If an entry below contains an image, drop the image and retype the rest exactly.
BEGIN Available data
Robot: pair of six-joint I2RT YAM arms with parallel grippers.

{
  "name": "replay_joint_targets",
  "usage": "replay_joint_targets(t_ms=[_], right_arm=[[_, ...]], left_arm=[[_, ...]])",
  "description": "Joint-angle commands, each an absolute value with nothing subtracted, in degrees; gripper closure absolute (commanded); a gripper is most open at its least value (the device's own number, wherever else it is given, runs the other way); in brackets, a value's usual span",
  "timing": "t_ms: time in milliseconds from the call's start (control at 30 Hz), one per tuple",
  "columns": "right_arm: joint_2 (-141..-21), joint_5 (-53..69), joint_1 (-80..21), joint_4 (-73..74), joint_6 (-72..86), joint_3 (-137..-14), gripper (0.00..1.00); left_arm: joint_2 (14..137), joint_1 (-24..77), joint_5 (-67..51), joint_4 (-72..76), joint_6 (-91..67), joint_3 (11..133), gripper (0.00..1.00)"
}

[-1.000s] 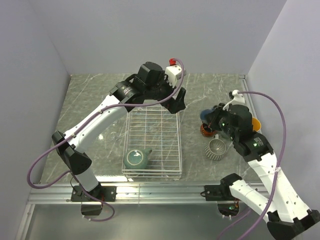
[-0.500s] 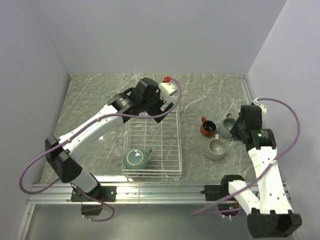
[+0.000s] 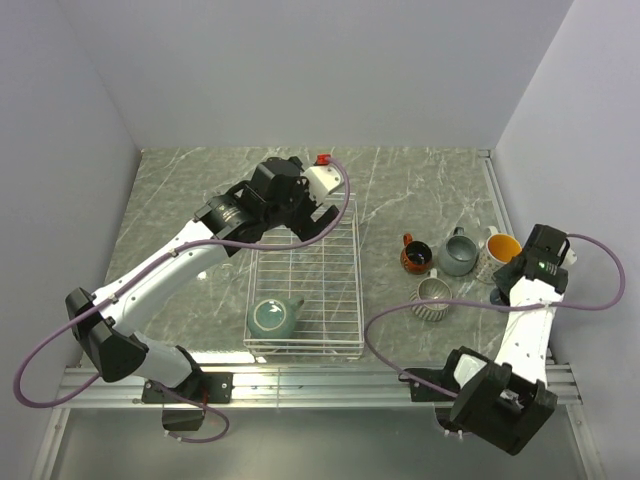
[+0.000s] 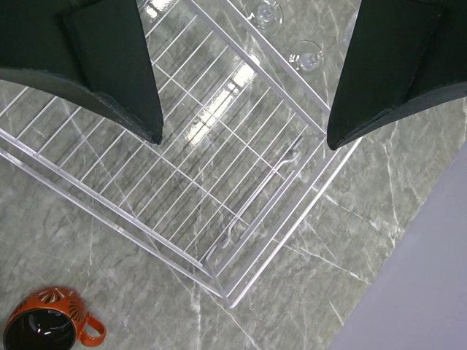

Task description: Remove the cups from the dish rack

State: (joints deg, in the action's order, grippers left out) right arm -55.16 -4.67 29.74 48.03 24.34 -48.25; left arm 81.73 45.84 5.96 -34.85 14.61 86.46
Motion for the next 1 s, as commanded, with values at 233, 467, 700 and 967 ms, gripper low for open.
replay_joint_targets(t_ms=[233,467,700,967], right_arm=[[-62.0,-5.0,33.3,38.4,29.9,-44.7,1.0],[-64.2,-5.7,34.0,33.8,32.7,-42.1,1.0],[-66.2,-6.2,34.1,32.4,31.2,-42.4,0.65],[-62.9,-6.1,34.1,32.4,31.7,-42.4,0.45]], left_arm=[[81.3,45.9,5.7,-34.6,16.1,88.5,0.01],[81.4,46.0,5.8,-35.8,16.1,89.5,0.01],[82.1,45.9,5.9,-36.0,16.1,89.6,0.01],[84.0,46.0,1.5,-39.3,16.3,91.7,0.01]])
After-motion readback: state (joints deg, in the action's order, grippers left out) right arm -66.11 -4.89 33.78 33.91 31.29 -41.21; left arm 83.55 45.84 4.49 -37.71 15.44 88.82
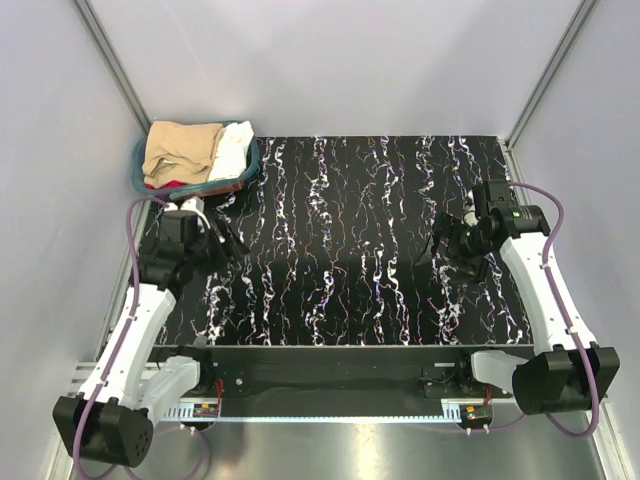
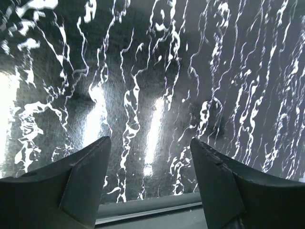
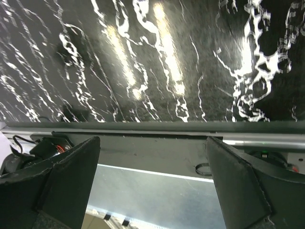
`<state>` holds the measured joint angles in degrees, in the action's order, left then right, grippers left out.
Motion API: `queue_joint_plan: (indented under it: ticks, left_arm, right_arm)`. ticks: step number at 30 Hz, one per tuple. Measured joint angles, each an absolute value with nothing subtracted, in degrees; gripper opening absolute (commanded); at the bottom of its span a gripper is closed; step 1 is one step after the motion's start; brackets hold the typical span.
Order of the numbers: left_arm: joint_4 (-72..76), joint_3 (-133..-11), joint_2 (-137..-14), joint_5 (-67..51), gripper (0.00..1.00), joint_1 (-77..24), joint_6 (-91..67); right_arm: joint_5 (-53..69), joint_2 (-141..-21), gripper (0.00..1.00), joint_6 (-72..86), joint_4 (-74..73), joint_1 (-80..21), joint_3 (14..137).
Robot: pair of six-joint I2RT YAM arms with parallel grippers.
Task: Fold and stack the t-shirts
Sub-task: Grab the tshirt from the pile
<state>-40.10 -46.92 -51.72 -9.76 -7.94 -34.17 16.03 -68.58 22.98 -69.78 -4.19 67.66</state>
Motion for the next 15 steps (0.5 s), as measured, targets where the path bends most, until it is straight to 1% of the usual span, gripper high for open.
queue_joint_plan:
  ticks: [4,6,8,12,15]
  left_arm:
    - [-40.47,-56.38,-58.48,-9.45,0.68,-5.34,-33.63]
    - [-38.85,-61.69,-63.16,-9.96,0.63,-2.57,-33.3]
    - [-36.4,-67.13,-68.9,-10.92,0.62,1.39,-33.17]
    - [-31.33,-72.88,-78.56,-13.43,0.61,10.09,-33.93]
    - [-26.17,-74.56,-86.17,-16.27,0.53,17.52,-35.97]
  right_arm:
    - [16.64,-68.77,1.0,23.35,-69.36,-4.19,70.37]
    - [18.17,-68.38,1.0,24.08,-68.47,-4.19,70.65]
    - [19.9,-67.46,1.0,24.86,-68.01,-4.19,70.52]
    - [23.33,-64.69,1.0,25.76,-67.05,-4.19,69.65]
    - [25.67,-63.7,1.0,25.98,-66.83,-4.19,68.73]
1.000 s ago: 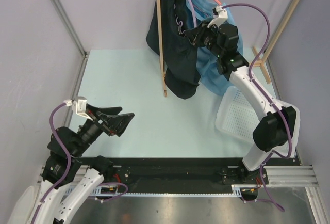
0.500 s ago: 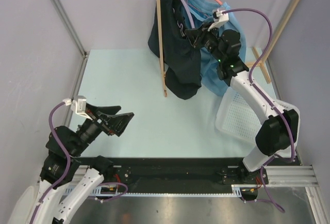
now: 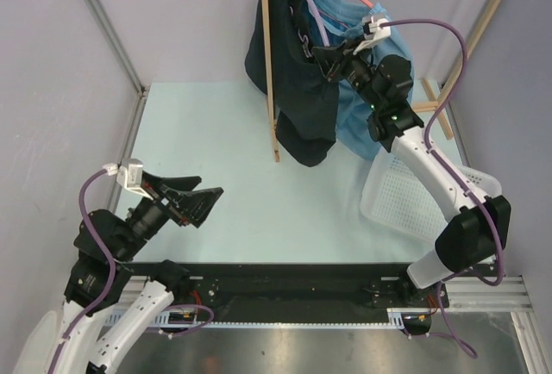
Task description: Remove the shorts from the hanger
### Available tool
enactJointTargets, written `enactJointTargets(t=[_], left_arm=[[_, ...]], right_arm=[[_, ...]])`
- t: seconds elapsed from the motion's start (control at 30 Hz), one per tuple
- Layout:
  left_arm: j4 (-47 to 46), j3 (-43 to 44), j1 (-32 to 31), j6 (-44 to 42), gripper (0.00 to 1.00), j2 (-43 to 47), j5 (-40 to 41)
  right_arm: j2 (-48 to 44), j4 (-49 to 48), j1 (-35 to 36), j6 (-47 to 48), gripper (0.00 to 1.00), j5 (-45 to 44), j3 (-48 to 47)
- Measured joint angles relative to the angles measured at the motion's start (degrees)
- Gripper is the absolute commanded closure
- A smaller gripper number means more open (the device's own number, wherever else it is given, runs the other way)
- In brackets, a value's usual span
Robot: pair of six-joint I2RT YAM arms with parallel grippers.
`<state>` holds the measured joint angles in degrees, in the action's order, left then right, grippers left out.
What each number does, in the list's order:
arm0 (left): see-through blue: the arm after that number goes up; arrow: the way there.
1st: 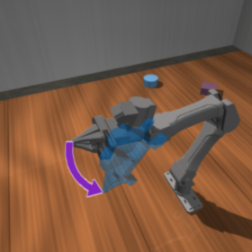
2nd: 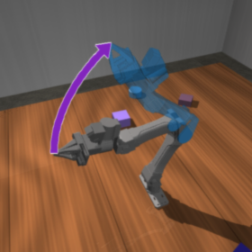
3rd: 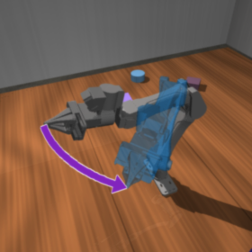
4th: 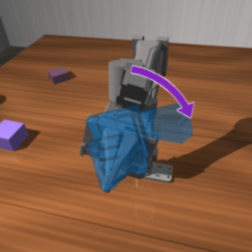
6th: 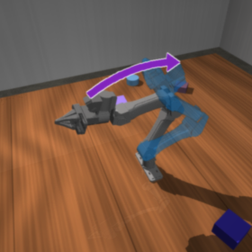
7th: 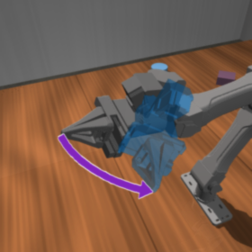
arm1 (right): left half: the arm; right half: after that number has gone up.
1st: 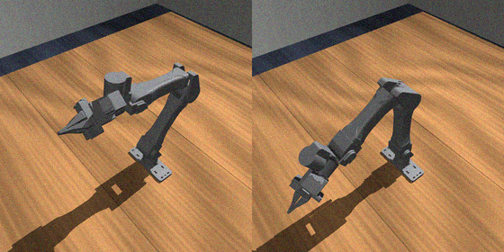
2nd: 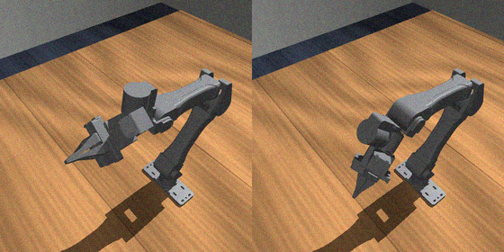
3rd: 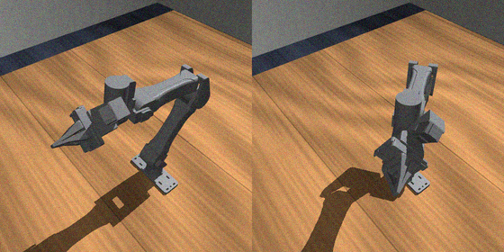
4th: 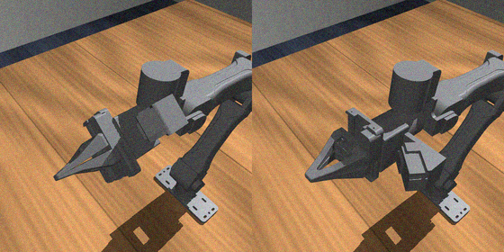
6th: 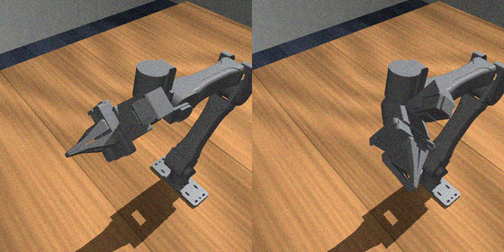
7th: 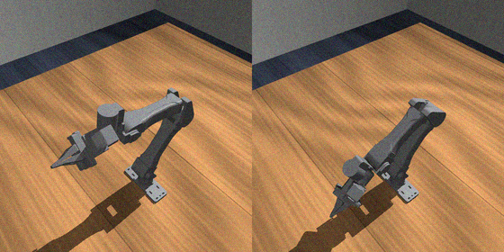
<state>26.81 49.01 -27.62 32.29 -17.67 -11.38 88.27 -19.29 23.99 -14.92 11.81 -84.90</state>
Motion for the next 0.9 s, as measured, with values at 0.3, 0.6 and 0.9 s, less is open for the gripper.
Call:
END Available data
● **Your solution**:
Robot: pair of six-joint I2RT YAM arms with parallel grippers.

{
  "name": "replay_joint_targets",
  "usage": "replay_joint_targets(t_ms=[_], right_arm=[[_, ...]], left_arm=[[_, ...]])",
  "description": "Joint-angle commands, each an absolute value with nothing subtracted, in degrees; gripper closure absolute (commanded); a gripper is most open at its least value (the device's own number, wherever else it is given, runs the other way); in brackets, a value's usual span",
  "timing": "t_ms: time in milliseconds from the call's start (control at 30 Hz), one per tuple",
  "columns": "right_arm: joint_2 (-141..-21), joint_5 (-53..69), joint_1 (-80..21), joint_4 (-73..74), joint_6 (-72..86), joint_3 (-137..-14), gripper (0.00..1.00); left_arm: joint_2 (14..137), joint_1 (-24..77), joint_5 (-67..51), joint_4 (-72..76), joint_6 (-91..67), joint_3 (11..133), gripper (0.00..1.00)"
}

[-1.000s] 
[-0.500s] 
[+0.000s] 
[+0.000s] 

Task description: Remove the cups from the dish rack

State: (joints deg, in the action's order, grippers left out) right arm -55.16 -4.67 29.74 48.03 24.34 -48.25; left arm 81.73 45.84 5.96 -34.85 14.61 86.46
Motion for the next 1 s, as commanded, with values at 233, 467, 700 and 967 ms, gripper low for open.
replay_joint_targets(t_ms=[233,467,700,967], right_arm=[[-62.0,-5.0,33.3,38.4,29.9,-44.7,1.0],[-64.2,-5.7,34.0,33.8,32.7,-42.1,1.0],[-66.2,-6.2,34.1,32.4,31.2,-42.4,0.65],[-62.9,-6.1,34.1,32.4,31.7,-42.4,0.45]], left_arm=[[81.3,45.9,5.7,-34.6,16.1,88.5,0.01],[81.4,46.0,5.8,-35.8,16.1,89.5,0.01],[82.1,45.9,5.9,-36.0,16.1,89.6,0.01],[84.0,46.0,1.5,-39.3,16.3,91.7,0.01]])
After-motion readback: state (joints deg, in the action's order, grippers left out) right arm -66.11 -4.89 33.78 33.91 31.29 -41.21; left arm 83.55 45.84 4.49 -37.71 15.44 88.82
`<state>` holds the measured joint angles in degrees, in the action's order, left then right, grippers left out.
Motion API: `queue_joint_plan: (indented under it: ticks, left_arm, right_arm)`. ticks: step number at 30 Hz, one per tuple. Measured joint angles, each an absolute value with nothing subtracted, in degrees; gripper opening absolute (commanded); at the bottom of its span a gripper is closed; step 1 is one step after the motion's start; brackets hold the typical span.
Order of the numbers: left_arm: joint_4 (-72..76), joint_3 (-133..-11), joint_2 (-137..-14), joint_5 (-67..51), gripper (0.00..1.00), joint_1 (-77..24), joint_6 (-91..67); right_arm: joint_5 (-53..69), joint_2 (-141..-21), gripper (0.00..1.00), joint_6 (-72..86), joint_4 (-74..73), joint_1 (-80..21), joint_3 (14..137).
Robot: pair of six-joint I2RT YAM arms with parallel grippers.
Task: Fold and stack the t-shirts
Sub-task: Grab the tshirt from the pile
<state>-40.10 -46.92 -51.72 -9.76 -7.94 -34.17 16.03 -68.58 22.98 -69.78 -4.19 67.66</state>
Motion for the next 15 steps (0.5 s), as measured, targets where the path bends most, until it is straight to 1% of the usual span, gripper high for open.
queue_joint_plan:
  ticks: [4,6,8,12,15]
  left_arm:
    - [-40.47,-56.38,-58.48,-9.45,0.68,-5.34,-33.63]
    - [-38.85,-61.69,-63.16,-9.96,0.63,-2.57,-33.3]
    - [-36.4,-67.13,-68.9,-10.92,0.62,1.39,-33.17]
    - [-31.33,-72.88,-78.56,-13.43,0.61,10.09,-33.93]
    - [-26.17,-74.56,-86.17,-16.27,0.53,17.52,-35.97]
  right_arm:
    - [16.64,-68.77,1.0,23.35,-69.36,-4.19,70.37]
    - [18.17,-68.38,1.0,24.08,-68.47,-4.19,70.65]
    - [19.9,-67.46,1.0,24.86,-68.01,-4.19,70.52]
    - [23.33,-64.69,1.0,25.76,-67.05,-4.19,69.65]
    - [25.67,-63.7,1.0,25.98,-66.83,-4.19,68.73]
1.000 s ago: 
0.500 s ago: 
now: 
Task description: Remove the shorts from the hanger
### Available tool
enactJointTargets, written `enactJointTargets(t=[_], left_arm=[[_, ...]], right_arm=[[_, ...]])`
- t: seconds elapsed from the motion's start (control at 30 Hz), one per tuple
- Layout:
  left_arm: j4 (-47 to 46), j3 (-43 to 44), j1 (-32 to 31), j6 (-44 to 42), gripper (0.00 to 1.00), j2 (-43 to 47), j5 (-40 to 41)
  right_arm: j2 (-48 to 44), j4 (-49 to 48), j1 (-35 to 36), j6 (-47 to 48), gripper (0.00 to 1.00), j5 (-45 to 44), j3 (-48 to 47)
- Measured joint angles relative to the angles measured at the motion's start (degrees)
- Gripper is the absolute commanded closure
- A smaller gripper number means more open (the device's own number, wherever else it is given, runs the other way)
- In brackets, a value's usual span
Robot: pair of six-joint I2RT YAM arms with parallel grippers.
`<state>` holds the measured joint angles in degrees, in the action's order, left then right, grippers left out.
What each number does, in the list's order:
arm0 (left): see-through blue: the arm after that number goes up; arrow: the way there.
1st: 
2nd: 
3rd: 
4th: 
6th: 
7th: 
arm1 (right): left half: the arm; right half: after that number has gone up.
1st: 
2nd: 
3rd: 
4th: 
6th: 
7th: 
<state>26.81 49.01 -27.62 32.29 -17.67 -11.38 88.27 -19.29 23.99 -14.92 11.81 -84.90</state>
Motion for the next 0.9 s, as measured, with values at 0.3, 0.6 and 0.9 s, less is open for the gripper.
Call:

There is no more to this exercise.